◆ **What you are asked to do**
Using the listing below, set down each line from the line containing "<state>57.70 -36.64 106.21" through the line containing "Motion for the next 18", both ends included, exactly and with nothing added.

%%

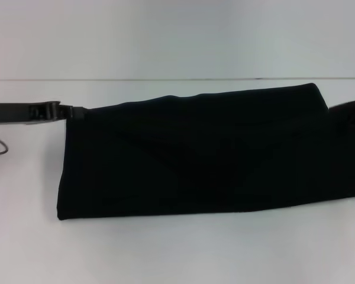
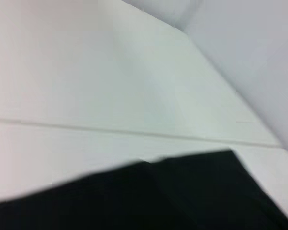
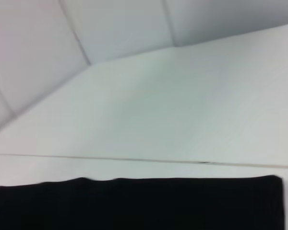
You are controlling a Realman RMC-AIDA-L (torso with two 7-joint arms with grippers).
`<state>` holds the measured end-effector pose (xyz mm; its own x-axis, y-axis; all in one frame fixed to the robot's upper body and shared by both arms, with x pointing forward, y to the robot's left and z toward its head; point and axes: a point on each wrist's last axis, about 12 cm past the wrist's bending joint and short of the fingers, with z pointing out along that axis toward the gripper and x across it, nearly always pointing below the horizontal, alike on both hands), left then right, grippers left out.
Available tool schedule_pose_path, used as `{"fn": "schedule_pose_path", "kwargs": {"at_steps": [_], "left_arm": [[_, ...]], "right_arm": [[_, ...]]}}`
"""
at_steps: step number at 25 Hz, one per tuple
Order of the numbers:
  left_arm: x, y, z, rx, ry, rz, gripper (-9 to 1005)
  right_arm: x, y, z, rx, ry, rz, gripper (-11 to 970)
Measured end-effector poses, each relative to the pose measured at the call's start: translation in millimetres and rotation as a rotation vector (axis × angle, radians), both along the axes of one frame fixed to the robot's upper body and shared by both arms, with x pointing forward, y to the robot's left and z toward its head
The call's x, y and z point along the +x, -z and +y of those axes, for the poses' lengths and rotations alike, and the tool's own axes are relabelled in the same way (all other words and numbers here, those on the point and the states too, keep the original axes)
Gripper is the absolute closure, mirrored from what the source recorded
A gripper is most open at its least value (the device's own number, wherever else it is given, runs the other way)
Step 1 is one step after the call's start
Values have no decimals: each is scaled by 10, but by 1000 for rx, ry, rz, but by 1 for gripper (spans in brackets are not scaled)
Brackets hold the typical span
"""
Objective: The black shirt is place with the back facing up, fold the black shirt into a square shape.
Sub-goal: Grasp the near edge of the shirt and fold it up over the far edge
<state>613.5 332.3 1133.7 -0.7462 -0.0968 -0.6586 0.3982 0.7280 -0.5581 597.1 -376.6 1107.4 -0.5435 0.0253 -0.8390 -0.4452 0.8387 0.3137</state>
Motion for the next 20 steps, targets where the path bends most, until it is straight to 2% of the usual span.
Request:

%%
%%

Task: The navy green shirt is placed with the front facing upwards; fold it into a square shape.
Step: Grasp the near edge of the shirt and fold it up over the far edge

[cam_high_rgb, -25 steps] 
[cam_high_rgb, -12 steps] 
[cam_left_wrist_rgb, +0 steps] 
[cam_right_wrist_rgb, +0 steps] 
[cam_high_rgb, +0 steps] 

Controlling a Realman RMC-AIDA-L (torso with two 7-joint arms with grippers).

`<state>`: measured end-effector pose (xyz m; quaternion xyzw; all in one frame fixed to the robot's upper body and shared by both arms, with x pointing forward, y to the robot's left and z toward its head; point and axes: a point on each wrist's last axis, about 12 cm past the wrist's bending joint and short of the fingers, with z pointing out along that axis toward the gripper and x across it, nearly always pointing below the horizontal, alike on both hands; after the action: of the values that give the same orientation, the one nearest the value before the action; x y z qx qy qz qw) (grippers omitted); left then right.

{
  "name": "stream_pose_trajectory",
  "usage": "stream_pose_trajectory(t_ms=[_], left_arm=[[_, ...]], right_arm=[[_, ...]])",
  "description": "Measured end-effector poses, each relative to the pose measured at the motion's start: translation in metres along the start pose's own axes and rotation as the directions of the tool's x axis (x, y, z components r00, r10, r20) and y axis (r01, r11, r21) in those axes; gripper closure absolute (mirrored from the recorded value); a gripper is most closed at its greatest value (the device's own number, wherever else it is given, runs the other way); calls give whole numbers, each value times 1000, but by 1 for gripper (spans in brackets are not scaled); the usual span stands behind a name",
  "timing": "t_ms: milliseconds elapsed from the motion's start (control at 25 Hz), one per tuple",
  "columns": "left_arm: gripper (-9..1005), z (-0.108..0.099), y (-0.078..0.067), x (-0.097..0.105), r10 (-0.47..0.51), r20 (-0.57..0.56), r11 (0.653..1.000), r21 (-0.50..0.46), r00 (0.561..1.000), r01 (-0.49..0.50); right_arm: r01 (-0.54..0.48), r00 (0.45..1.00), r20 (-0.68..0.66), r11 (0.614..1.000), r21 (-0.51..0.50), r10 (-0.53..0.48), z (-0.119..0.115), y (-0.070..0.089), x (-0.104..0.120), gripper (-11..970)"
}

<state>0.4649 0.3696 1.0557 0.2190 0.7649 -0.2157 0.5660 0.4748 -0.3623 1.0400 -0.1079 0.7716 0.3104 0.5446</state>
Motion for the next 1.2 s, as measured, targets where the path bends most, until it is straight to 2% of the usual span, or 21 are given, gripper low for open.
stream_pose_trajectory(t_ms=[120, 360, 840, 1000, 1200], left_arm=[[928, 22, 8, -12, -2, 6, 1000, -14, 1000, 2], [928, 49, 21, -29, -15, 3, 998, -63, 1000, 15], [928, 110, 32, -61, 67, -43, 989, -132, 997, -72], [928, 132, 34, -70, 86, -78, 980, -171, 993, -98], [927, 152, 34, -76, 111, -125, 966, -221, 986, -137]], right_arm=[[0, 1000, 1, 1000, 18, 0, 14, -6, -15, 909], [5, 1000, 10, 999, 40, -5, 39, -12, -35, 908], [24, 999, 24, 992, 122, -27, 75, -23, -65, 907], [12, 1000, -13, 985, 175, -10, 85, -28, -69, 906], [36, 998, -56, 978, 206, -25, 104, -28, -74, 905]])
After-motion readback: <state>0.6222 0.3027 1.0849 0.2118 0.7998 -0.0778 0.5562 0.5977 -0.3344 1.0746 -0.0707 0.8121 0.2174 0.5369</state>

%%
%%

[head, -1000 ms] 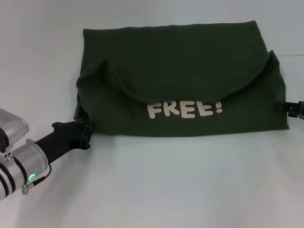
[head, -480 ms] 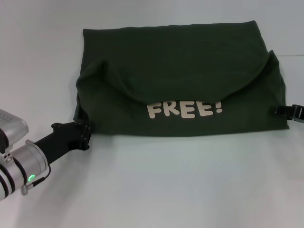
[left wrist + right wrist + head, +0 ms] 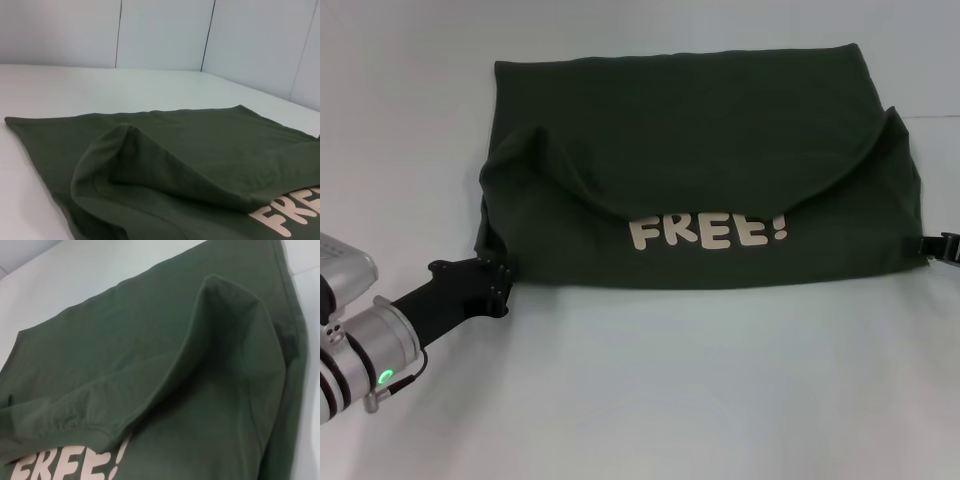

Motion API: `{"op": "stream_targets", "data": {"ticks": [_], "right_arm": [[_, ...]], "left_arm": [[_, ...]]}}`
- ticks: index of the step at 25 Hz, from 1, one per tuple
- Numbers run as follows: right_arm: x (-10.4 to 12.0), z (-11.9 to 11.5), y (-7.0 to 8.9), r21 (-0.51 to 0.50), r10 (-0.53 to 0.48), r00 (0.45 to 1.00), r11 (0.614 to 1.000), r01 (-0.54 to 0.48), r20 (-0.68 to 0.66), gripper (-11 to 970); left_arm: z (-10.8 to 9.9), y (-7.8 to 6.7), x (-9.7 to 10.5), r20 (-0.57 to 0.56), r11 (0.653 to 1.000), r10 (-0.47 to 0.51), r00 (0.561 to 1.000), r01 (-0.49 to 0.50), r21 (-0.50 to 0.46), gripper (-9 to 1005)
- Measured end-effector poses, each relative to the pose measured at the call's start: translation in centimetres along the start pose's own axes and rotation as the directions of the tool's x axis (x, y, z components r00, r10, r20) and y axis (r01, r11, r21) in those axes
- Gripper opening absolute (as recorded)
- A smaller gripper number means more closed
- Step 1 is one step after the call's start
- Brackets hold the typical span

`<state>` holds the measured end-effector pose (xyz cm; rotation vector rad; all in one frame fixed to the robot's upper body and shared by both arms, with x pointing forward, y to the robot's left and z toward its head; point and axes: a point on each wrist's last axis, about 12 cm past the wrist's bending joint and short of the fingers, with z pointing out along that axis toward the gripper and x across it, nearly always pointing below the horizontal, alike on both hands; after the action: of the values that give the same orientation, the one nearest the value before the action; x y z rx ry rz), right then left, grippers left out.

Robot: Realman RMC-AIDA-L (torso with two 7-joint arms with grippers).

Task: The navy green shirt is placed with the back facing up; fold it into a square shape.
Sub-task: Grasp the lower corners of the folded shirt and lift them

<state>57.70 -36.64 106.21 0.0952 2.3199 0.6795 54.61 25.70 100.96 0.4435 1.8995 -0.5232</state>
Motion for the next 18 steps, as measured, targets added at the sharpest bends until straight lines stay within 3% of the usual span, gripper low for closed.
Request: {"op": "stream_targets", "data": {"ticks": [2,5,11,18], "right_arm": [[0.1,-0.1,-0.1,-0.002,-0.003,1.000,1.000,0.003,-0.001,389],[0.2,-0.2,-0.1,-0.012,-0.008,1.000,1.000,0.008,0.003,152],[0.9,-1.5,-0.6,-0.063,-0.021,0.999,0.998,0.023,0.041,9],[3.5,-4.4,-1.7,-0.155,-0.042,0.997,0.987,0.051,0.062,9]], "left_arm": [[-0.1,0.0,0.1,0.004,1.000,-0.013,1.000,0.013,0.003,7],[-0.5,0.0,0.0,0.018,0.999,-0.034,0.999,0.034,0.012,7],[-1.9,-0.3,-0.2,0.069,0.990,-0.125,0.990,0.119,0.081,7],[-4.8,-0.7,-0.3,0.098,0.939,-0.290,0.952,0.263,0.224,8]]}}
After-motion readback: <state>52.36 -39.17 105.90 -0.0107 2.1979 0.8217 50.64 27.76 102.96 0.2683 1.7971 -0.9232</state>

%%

◆ **Answer space**
<state>57.70 -36.64 106.21 0.0952 2.3199 0.6795 54.61 25.70 100.96 0.4435 1.8995 -0.5232</state>
Motion for the next 18 steps, as measured, targets added at the sharpest bends until straight lines stay within 3% of the usual span, gripper low for closed.

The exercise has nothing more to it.